Supported File Formats: JSON (.json), JSON Lines (.jsonl, .ndjson), JSON5 (.json5, requires pip install json5), HJSON (.hjson, requires pip install hjson). See Working with Files for details.

flatten_stream()

Stream data directly to files.

flatten_stream(
    data: dict[str, Any] | list[dict[str, Any]] | str | Path | bytes | Iterator[dict[str, Any]],
    output_path: str | Path,
    name: str = "data",
    output_format: str = "csv",
    config: TransmogConfig | None = None,
    progress_callback: Callable[[int, int | None], None] | None = None,
    **format_options: Any,
) -> list[Path]

Parameters:

  • data (dict | list[dict] | str | Path | bytes | Iterator[dict]): Input data (same as flatten()).
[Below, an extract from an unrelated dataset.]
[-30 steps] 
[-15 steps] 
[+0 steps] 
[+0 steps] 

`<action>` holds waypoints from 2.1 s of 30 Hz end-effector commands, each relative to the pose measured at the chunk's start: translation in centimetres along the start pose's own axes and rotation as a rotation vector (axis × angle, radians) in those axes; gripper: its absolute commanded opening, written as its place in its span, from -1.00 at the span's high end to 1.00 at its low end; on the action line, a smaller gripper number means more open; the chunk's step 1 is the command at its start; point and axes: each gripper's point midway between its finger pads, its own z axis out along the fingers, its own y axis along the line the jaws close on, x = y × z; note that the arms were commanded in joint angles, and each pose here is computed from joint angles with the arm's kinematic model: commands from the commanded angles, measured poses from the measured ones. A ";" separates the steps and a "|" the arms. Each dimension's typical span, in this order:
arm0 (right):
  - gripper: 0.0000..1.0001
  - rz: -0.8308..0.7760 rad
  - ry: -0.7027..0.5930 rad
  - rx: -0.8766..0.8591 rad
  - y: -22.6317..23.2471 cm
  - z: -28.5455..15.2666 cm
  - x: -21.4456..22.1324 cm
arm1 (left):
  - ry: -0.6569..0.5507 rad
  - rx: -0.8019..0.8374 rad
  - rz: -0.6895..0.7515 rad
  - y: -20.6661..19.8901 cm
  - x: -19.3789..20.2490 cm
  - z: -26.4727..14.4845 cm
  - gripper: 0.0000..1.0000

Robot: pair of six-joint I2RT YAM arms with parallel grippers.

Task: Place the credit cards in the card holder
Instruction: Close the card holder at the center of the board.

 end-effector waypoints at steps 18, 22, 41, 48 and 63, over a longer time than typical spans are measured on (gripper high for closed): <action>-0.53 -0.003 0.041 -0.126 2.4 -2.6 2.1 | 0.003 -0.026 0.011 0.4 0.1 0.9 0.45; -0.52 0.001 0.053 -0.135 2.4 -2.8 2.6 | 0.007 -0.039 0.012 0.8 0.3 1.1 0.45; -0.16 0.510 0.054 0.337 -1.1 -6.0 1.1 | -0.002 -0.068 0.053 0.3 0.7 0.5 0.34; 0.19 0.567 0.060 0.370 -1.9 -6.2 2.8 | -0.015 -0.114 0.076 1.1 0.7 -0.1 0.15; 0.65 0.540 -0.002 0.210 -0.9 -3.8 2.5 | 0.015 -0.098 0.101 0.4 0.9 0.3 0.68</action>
  • output_path (str | Path): Directory path for output files.

  • name (str, default=“data”): Base name for output files.

  • output_format (str, default=“csv”): Output format (“csv”, “parquet”, “orc”, “avro”).
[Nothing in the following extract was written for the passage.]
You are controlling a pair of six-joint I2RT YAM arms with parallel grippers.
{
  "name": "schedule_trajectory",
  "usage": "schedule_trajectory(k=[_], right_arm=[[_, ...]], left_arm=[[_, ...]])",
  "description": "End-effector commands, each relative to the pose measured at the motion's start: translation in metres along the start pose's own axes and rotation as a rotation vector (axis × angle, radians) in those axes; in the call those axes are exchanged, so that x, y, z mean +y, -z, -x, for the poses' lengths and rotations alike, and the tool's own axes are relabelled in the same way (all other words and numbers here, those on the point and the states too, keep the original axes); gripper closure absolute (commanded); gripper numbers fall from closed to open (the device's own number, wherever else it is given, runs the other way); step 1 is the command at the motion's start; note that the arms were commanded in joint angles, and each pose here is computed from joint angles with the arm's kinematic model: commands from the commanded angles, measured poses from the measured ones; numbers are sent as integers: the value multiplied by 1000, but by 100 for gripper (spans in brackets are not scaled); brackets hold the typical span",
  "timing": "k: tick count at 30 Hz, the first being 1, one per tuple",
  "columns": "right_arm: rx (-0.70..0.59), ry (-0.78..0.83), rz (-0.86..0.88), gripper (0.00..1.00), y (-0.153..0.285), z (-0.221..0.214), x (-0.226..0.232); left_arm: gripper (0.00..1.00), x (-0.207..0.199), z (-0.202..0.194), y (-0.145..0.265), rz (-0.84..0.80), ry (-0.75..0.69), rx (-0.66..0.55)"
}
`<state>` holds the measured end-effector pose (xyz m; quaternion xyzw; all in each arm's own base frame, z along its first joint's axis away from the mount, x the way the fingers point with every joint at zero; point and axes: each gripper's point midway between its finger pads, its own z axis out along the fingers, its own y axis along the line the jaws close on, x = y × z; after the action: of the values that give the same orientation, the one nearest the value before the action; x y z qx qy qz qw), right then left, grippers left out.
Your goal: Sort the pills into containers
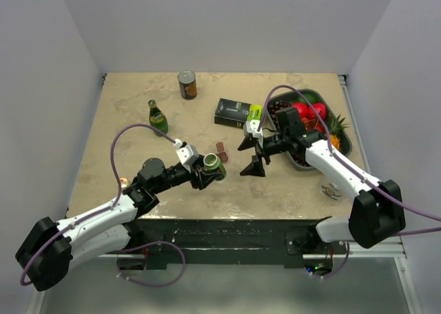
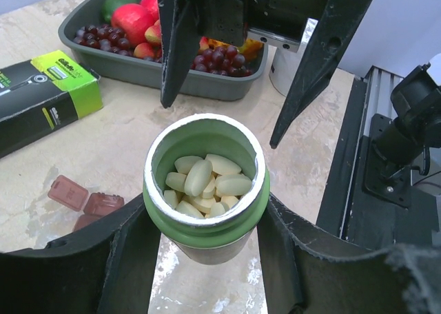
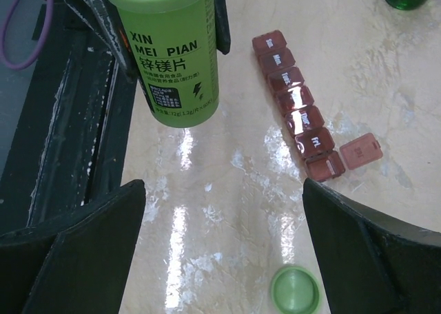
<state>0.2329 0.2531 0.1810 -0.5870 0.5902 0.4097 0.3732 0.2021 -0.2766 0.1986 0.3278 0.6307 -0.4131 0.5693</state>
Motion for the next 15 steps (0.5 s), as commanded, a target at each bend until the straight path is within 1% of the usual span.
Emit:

  • config (TransmogConfig | None, default=None): Configuration object.

  • progress_callback (Callable[[int, int | None], None] | None, default=None): Optional progress callback (same as flatten()).
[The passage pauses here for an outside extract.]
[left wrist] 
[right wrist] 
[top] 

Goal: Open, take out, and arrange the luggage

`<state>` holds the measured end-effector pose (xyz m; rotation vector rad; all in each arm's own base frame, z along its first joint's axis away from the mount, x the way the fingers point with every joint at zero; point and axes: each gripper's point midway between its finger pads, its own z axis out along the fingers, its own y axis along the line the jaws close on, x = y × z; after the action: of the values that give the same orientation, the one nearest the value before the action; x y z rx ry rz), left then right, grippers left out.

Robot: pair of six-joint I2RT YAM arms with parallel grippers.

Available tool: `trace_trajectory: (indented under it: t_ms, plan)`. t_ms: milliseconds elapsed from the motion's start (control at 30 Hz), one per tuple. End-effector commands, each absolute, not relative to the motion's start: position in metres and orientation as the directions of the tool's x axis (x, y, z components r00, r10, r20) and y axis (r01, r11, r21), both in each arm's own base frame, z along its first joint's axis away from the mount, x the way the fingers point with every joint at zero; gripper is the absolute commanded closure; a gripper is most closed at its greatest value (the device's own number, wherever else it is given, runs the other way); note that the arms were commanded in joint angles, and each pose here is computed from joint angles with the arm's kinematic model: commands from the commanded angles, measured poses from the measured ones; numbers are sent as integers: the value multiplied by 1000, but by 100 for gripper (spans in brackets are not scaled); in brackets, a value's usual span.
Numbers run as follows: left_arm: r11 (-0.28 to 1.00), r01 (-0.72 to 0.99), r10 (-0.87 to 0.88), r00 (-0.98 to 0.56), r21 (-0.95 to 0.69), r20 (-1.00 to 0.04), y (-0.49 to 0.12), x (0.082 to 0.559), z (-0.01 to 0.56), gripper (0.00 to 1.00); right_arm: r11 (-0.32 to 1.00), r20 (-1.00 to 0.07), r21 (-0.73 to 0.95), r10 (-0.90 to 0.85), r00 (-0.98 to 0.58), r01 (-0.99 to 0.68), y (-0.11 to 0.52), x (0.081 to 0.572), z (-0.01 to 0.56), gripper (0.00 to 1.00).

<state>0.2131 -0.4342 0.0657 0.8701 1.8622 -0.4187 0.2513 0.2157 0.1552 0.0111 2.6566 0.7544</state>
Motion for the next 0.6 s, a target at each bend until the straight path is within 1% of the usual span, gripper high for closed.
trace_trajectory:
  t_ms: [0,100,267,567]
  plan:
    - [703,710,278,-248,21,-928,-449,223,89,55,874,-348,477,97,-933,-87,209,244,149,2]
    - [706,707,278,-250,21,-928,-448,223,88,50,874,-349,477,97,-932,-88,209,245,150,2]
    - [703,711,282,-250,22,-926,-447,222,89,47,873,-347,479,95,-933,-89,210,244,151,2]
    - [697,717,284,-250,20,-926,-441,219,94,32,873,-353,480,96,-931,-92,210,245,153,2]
  • **format_options: Format-specific options.

Output Formats:

  • “csv”: CSV files

  • “parquet”: Parquet files (requires pyarrow)

  • “orc”: ORC files (requires pyarrow)

  • “avro”: Avro files (requires fastavro, cramjam)

Returns:

  • list[Path]: List of Path objects for each file written.

Examples:

# Stream to CSV
files = tm.flatten_stream(large_data, "output/", output_format="csv")
# files: [PosixPath('output/data.csv'), ...]

# Stream to Parquet
files = tm.flatten_stream(data, "output/", output_format="parquet")

# Stream to ORC with configuration
config = tm.TransmogConfig(batch_size=5000)
files = tm.flatten_stream(data, "output/", output_format="orc", config=config)

Note

When config is not provided, flatten_stream() uses batch_size=100 (instead of the default 1000) for memory efficiency. Pass an explicit config to override.

See also

For large datasets that don’t fit in memory, use flatten_stream() instead of flatten(). It writes directly to disk without keeping all data in memory.

Classes

TransmogConfig

Configuration class for all processing parameters.

TransmogConfig(
    array_mode: ArrayMode = ArrayMode.SMART,
    include_nulls: bool = False,
    stringify_values: bool = False,
    max_depth: int = 100,
    id_generation: str | list[str] = "random",
    id_field: str = "_id",
    parent_field: str = "_parent_id",
    time_field: str | None = "_timestamp",
    batch_size: int = 1000,
)

See Configuration for detailed parameter descriptions, usage guidance, and batch size recommendations.

FlattenResult

Container for flattened data.

Properties

entity_name (str): Name of the entity associated with the main table.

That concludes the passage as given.